Neuroanatomically precise, genome-wide maps of transcript distributions are critical resources to complement genomic sequence data and to correlate functional and genetic brain architecture. Here we describe the generation and analysis of a transcriptional atlas of the adult human brain, comprising extensive histological analysis and comprehensive microarray profiling of ~900 neuroanatomically precise subdivisions in two individuals. Transcriptional regulation varies enormously by anatomical location, with different regions and their constituent cell types displaying robust molecular signatures that are highly conserved between individuals. Analysis of differential gene expression and gene co-expression relationships demonstrates that brain-wide variation strongly reflects the distributions of major cell classes such as neurons, oligodendrocytes, astrocytes and microglia. Local neighbourhood relationships between fine anatomical subdivisions are associated with discrete neuronal subtypes and genes involved with synaptic transmission. The neocortex displays a relatively homogeneous transcriptional pattern, but with distinct features associated selectively with primary sensorimotor cortices and with enriched frontal lobe expression. Notably, the spatial topography of the neocortex is strongly reflected in its molecular topography — the closer two cortical regions, the more similar their transcriptomes. This freely accessible online data resource forms a high-resolution transcriptional baseline for neurogenetic studies of normal and abnormal human brain function.
The enormous complexity of the human brain is a function of its precise circuitry, its structural and cellular diversity, and, ultimately, the regulation of its underlying transcriptome. In rodents, brain- and transcriptome-wide, cellular-resolution maps of transcript distributions are widely useful resources to complement genomic sequence data. However, owing to the challenges of a 1,000-fold increase in size from mouse to human, limitations in post-mortem tissue availability and quality, and the destructive nature of molecular assays, there has been no human counterpart so far. Several important recent studies have begun to analyse transcriptional dynamics during human brain development, although only in a small number of relatively coarse brain regions. Characterizing the complete transcriptional architecture of the human brain will provide important information for understanding the impact of genetic disorders on different brain regions and functional circuits. Furthermore, conservation and divergence in brain function between humans and other species provide essential information for the understanding of drug action, which is often poorly conserved across species.
The goal of the Allen Human Brain Atlas is to create a comprehensive map of transcript usage across the entire adult brain, with the emphasis on anatomically complete coverage at a fine nuclear resolution in a small number of high-quality, clinically unremarkable brains profiled with DNA microarrays for quantitative gene-level transcriptome coverage. Furthermore, structural brain imaging data were obtained from each individual to visualize gene expression data in its native three-dimensional anatomical coordinate space, and to allow correlations between imaging and transcriptome modalities. These data are freely accessible via the Allen Brain Atlas data portal (http://www.brain-map.org).
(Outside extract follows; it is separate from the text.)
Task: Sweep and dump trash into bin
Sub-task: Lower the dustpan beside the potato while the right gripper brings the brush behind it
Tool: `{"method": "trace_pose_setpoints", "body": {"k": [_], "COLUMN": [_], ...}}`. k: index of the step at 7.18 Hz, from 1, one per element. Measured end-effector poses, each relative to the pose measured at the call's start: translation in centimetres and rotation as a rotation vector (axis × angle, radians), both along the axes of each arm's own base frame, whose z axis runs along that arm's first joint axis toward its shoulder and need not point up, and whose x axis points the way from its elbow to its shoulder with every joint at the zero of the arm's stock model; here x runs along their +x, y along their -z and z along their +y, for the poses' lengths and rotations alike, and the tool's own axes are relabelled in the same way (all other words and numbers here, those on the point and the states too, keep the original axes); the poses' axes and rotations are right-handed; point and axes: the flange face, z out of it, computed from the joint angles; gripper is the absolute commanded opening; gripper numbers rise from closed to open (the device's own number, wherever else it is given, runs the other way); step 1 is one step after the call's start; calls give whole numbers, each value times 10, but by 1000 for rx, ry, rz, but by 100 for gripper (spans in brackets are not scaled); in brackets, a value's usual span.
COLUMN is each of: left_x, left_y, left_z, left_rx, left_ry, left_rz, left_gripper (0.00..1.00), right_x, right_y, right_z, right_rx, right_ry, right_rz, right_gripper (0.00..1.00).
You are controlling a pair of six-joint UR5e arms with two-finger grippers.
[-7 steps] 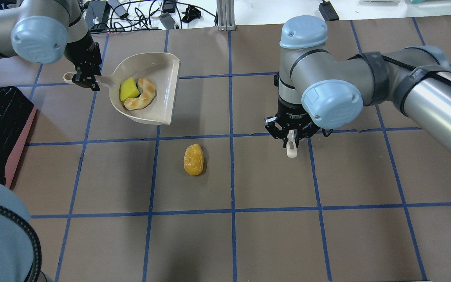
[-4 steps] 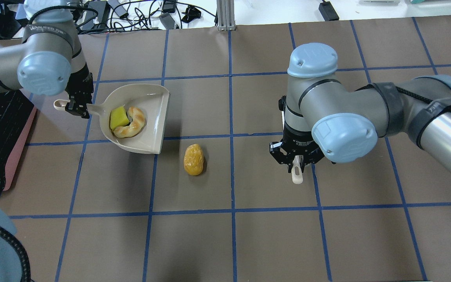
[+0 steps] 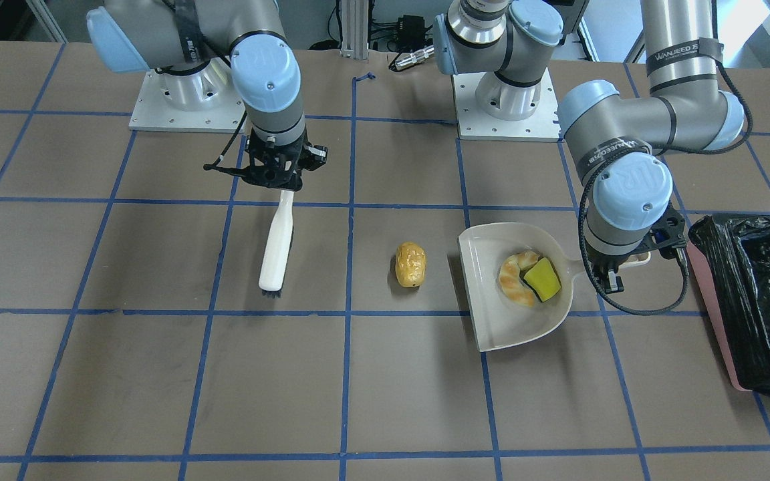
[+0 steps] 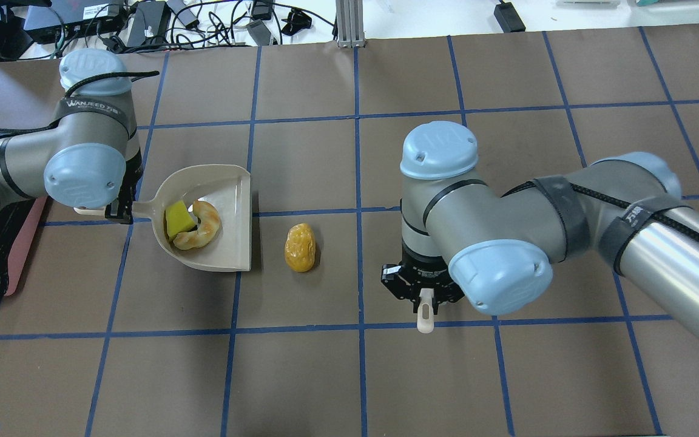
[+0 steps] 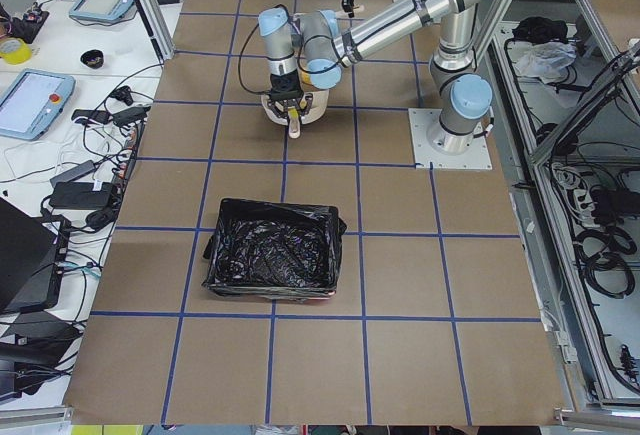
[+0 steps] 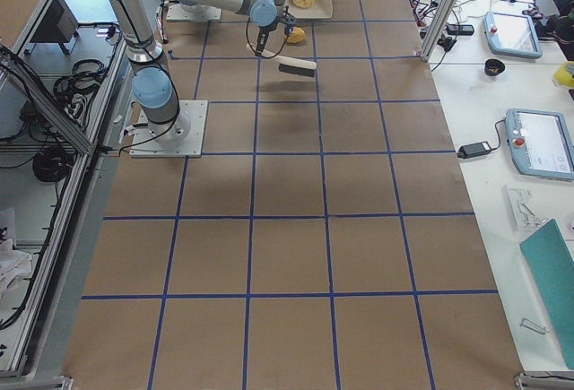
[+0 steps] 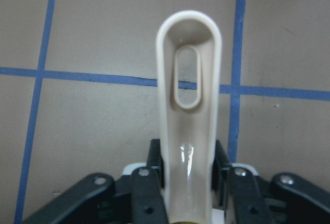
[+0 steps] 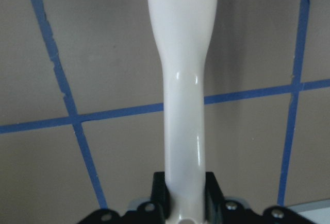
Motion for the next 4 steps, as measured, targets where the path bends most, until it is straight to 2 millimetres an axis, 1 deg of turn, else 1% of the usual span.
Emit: {"method": "trace_pose_setpoints", "body": {"k": [2, 4], "left_x": [-30, -51], "left_y": [3, 16], "left_z": [17, 31], "left_rx": [-15, 6], "left_ry": [-14, 5], "left_rz": [-30, -33], "left_gripper": [0, 0], "right_x": [31, 58], "right_y": [3, 12], "right_z": [23, 39], "right_rx": [0, -11], "right_ry": [-37, -40], "right_rz": [-12, -20], "right_gripper": [0, 0]}}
Global mapping of transcript distributions
A tissue processing and data collection pipeline was established to image the brain and subsequently dissect tissue samples from approximately 900 anatomically defined sites for RNA isolation and microarray analysis. Two complete normal male brains were analysed from donors aged 24 and 39 years.
Interestingly, no statistically significant hemispheric differences could be identified at this fine structural level that were corroborated in both brains. Although surprising given well described lateralization of function, this finding is consistent with a recent study of developing human neocortex that failed to identify hemispheric differences despite extensive efforts using microarrays and quantitative PCR. It may be that the basis for lateralization of function involves more subtle changes in specific cellular components, differences in relative area rather than type of functional domains between hemispheres, or is more related to functional connectivity patterns than molecular differentiation.
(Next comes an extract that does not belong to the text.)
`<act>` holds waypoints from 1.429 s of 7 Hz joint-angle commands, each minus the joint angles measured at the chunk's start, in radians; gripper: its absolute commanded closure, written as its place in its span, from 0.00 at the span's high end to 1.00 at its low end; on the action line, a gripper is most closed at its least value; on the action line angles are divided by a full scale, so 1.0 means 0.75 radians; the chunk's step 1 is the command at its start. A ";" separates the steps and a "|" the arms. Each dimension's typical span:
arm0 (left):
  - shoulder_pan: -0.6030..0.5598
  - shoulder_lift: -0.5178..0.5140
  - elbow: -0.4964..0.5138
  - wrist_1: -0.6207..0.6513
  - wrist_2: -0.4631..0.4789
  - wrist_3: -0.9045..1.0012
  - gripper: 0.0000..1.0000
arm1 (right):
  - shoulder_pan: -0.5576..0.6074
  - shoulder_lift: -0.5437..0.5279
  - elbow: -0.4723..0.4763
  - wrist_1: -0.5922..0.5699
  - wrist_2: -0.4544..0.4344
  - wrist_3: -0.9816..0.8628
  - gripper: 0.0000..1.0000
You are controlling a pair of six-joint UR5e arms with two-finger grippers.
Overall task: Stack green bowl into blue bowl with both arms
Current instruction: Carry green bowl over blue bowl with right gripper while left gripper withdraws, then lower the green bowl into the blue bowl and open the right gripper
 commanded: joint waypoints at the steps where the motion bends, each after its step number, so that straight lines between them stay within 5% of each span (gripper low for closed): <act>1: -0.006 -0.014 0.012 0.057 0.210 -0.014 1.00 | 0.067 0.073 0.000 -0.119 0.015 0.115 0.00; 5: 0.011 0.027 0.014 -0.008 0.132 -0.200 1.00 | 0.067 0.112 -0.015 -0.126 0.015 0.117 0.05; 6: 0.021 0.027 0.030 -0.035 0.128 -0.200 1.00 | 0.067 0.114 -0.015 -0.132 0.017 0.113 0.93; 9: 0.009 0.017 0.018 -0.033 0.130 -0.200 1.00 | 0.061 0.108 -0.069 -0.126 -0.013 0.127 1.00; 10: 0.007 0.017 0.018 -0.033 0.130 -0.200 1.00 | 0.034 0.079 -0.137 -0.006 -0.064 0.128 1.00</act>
Global transcriptional architecture of the adult brain
Most genes with high variation across brain regions are not selective for a single major brain region; rather, they are expressed in multiple regions and non-uniformly within these regions. This suggests that many genes may be quite pleiotropic with respect to brain function, and that local gene regulation in specific cytoarchitectural nuclei is the most important level of resolution. To summarize the complexity of structural variation and examine the extent to which major brain regions display local enrichment in specific fine cytoarchitectural divisions, we created a specificity index for each major region that measures enrichment in subdivisions of that region. The index measures transcriptional diversity within regions. The neocortex and cerebellum display the least internal heterogeneity. In contrast, subcortical regions with many well-defined nuclei show the greatest local heterogeneity, including the myelencephalon, mesencephalon, pons, hippocampus and hypothalamus. It is also possible to identify genes with either brain-wide (global) or within structure (local) ubiquity. Not surprisingly, these gene sets are enriched for cellular organelles and ‘housekeeping’ functions (for example, ribosome, mitochondrion, metabolism).
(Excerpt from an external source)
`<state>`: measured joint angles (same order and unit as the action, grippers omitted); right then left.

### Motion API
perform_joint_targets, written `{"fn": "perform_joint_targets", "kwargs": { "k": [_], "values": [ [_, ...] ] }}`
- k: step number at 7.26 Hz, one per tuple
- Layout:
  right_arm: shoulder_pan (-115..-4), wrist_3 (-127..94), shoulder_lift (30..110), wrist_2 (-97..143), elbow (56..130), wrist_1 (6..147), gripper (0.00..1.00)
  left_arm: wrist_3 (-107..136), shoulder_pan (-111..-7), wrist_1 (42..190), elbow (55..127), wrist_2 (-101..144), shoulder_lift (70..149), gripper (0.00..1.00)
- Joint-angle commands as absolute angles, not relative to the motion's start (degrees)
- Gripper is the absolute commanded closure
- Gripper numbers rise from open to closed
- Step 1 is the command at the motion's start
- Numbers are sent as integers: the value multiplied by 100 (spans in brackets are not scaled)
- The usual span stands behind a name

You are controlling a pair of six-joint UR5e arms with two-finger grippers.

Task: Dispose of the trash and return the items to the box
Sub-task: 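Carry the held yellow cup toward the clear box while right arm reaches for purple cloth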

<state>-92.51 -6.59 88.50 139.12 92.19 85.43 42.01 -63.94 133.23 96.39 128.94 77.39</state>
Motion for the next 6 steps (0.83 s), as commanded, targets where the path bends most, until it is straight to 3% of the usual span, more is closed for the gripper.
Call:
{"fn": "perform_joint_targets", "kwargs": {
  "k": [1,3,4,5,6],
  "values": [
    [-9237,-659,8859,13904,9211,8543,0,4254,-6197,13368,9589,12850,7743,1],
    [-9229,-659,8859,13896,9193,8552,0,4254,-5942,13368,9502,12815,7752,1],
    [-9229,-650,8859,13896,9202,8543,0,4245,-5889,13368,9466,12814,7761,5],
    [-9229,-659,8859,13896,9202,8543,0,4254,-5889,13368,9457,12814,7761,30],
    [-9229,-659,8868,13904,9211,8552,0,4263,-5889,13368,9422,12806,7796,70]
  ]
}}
Local patterning reflects hippocampal cytoarchitecture
To explore local variation, we identified unique transcriptional signatures by analysis of variance (ANOVA) for the hippocampus. Following unsupervised hierarchical 2D clustering, cytoarchitecturally discrete subdivisions of the hippocampus (dentate gyrus, CA fields and subiculum) showed distinctive expression patterns sufficiently robust to cluster together like-samples while distinguishing subdivisions from one another. Interestingly, samples from the CA3 and CA4 subfields were not discriminable consistent with the view that CA4 is not a functionally distinct subfield from CA3. Similarly robust regional clustering was observed in the mesencephalon, pons and myelencephalon.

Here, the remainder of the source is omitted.